• TASK DESCRIPTION
Transcribe the stretch of entries below from the line with "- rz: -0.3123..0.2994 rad" through the line with "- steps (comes", exactly and with both ends included; leave out all other lines.

• SUPPLIED MATERIAL
----------------

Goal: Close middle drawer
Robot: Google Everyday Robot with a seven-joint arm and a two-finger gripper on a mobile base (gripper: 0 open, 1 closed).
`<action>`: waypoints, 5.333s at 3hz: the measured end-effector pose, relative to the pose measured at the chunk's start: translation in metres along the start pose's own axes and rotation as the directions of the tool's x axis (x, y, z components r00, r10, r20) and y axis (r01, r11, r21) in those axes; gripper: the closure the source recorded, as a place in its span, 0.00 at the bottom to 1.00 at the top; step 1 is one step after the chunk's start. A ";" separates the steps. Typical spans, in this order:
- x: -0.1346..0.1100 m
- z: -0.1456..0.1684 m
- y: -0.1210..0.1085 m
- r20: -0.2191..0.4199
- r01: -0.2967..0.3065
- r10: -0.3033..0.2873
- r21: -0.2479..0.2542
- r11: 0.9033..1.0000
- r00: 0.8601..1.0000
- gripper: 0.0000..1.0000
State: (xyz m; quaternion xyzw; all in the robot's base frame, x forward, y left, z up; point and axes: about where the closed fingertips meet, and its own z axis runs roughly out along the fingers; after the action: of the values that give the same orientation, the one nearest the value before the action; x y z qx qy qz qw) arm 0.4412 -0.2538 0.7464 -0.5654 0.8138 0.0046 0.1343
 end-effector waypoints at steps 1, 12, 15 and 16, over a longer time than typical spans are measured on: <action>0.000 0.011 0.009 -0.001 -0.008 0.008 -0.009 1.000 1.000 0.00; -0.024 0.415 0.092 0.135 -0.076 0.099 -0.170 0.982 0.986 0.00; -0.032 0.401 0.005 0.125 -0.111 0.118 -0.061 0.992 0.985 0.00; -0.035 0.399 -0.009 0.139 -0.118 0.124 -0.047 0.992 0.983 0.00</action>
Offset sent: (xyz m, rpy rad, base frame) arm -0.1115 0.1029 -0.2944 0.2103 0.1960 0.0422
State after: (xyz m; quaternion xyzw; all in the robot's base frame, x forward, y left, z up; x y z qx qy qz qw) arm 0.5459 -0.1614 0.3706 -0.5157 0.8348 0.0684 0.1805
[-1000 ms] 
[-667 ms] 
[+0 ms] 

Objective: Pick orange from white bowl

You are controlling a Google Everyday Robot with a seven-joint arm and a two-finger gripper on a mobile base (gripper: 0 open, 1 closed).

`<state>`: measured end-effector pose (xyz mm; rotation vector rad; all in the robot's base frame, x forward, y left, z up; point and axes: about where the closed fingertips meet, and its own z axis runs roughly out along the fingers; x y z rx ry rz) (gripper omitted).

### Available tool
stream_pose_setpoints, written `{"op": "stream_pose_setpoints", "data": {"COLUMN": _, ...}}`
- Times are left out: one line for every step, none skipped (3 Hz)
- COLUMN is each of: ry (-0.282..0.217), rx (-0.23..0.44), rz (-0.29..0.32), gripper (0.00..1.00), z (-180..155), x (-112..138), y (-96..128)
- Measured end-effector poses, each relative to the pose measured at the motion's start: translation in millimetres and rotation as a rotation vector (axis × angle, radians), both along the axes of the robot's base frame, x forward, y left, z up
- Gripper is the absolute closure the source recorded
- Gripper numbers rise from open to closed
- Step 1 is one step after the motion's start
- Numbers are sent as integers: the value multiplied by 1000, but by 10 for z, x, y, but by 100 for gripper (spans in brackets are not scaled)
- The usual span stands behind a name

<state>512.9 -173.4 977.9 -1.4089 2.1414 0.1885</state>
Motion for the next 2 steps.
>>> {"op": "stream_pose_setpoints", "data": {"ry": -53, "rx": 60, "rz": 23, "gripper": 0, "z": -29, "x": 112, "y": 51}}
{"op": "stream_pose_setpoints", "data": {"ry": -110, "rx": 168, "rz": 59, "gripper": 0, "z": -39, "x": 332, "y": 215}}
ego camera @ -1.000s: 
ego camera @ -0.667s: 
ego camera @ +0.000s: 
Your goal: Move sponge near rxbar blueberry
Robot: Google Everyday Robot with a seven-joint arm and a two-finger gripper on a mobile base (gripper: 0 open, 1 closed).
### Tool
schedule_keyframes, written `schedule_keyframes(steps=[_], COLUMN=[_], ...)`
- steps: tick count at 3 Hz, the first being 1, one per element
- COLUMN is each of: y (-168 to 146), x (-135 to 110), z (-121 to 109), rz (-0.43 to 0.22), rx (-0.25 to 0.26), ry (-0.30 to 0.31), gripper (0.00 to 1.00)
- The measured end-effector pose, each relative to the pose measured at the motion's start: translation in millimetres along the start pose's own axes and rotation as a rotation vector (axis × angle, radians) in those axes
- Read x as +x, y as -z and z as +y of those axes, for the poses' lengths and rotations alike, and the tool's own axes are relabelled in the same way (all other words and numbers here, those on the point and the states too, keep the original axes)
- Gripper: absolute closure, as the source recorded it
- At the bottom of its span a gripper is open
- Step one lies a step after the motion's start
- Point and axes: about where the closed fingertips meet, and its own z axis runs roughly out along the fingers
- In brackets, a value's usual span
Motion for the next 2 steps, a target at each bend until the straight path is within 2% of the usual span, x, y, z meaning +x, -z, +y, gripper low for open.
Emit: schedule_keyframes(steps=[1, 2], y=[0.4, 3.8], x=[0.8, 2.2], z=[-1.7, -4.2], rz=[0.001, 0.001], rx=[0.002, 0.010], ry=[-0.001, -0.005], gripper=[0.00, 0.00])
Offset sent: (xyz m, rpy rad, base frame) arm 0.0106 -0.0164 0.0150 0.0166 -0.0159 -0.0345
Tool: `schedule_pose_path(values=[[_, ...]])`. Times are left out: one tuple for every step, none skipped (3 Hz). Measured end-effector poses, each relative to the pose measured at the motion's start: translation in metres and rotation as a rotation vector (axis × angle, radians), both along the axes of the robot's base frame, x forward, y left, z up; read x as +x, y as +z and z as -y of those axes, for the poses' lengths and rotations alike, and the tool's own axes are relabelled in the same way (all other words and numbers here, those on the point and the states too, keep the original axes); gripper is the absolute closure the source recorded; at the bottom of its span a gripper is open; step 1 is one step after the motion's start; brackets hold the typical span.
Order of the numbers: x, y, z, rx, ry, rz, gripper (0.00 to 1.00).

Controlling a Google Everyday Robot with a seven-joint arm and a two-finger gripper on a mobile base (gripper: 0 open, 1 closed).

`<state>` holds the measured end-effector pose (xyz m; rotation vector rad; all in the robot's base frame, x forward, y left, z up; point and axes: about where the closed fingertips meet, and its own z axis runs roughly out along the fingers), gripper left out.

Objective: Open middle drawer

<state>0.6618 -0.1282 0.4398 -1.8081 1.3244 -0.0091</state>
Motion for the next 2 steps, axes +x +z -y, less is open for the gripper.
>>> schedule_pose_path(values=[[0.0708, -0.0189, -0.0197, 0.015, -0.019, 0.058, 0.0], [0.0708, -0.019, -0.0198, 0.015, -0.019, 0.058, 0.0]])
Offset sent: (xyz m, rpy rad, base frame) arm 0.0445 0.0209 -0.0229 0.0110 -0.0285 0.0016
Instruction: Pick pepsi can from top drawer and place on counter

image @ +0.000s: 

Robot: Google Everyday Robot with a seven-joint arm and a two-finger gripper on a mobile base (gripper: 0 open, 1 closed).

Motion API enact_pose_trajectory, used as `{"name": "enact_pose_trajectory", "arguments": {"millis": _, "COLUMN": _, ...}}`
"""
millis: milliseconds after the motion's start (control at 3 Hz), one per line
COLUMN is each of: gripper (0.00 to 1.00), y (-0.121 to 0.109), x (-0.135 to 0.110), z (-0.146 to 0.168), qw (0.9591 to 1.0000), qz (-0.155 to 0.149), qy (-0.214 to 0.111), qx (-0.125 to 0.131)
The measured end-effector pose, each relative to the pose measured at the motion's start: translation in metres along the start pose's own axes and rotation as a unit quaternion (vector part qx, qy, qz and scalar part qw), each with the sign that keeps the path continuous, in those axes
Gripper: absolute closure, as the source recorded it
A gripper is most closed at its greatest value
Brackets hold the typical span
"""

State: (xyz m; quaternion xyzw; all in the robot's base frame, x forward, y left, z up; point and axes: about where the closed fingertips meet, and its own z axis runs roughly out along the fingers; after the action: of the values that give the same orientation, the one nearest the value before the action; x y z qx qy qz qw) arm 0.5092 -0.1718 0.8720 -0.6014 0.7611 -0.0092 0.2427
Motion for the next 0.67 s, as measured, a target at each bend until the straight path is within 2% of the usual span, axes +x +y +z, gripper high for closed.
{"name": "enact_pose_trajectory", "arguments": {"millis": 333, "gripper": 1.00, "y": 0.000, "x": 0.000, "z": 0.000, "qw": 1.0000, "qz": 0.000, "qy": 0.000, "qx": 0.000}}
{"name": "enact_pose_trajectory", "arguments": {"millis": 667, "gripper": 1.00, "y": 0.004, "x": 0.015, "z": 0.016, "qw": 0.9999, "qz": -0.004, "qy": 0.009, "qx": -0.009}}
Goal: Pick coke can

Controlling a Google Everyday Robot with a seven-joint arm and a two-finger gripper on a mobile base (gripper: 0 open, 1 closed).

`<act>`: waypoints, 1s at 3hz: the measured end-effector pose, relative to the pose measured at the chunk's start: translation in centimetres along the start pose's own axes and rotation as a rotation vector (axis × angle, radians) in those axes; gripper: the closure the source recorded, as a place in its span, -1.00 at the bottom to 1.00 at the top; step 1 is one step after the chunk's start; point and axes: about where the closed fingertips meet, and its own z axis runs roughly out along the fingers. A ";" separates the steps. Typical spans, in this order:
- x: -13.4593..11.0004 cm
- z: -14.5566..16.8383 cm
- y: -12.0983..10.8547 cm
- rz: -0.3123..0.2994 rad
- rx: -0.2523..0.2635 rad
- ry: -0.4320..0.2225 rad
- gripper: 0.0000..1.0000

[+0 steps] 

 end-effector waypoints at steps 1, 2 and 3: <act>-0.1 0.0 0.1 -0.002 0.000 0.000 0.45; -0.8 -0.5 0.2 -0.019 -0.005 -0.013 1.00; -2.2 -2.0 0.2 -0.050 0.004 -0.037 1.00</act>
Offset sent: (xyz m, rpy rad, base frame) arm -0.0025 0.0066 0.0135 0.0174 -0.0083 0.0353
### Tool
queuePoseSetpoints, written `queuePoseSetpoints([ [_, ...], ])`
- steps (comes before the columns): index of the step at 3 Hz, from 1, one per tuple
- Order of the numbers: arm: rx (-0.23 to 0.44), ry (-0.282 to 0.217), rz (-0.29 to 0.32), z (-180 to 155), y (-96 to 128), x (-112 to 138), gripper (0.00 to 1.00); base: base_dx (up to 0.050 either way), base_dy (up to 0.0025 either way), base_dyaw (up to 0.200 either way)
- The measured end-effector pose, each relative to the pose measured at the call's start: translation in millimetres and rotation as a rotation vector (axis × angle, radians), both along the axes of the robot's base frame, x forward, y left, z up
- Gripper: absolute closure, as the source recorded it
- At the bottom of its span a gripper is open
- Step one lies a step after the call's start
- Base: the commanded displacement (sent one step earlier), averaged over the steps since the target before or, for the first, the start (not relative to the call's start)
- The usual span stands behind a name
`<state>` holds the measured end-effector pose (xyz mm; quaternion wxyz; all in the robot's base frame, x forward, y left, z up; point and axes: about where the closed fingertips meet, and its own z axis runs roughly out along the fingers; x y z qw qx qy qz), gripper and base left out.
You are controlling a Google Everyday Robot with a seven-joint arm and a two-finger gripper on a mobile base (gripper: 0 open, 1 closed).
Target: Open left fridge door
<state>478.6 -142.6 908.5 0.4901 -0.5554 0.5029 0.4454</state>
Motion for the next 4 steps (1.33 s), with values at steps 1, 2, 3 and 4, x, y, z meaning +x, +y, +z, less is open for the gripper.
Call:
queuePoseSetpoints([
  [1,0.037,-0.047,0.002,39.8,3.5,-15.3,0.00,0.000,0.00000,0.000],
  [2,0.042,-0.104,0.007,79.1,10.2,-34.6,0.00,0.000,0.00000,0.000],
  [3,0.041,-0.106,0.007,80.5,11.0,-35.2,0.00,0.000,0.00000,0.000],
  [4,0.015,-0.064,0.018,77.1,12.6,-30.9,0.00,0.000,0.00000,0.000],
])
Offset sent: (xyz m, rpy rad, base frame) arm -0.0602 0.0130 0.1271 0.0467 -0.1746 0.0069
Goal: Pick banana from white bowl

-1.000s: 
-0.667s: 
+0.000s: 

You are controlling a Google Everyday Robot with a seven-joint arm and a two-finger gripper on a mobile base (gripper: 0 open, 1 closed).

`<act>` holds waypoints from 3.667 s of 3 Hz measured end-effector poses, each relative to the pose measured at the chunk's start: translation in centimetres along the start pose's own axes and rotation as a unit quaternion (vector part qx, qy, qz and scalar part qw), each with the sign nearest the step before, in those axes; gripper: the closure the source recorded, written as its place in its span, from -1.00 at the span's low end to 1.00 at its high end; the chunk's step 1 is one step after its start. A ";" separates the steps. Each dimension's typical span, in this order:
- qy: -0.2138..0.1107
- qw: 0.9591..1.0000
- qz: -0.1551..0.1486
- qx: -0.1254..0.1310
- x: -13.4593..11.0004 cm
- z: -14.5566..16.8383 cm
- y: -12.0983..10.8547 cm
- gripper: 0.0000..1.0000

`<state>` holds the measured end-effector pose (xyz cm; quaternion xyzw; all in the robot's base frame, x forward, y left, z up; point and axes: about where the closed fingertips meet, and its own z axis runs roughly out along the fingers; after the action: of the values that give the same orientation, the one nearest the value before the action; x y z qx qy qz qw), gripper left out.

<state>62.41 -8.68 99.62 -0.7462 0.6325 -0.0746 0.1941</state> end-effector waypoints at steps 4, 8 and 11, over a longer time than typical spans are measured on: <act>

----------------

• REPLY TO THE EXERCISE
- rz: -0.3123..0.2994 rad
- rx: -0.2523..0.2635 rad
- ry: -0.4320..0.2225 rad
- gripper: 0.0000..1.0000

[+0 steps] 

 end-effector waypoints at steps 1, 2 and 3: <act>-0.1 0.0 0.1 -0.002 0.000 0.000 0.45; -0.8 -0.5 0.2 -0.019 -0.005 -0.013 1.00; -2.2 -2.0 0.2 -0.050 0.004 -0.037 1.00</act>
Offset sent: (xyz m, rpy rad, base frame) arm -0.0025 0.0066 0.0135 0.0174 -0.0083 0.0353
### Tool
queuePoseSetpoints, written `queuePoseSetpoints([ [_, ...], ])`
- steps (comes before the columns): index of the step at 3 Hz, from 1, one per tuple

Nothing else is part of this answer.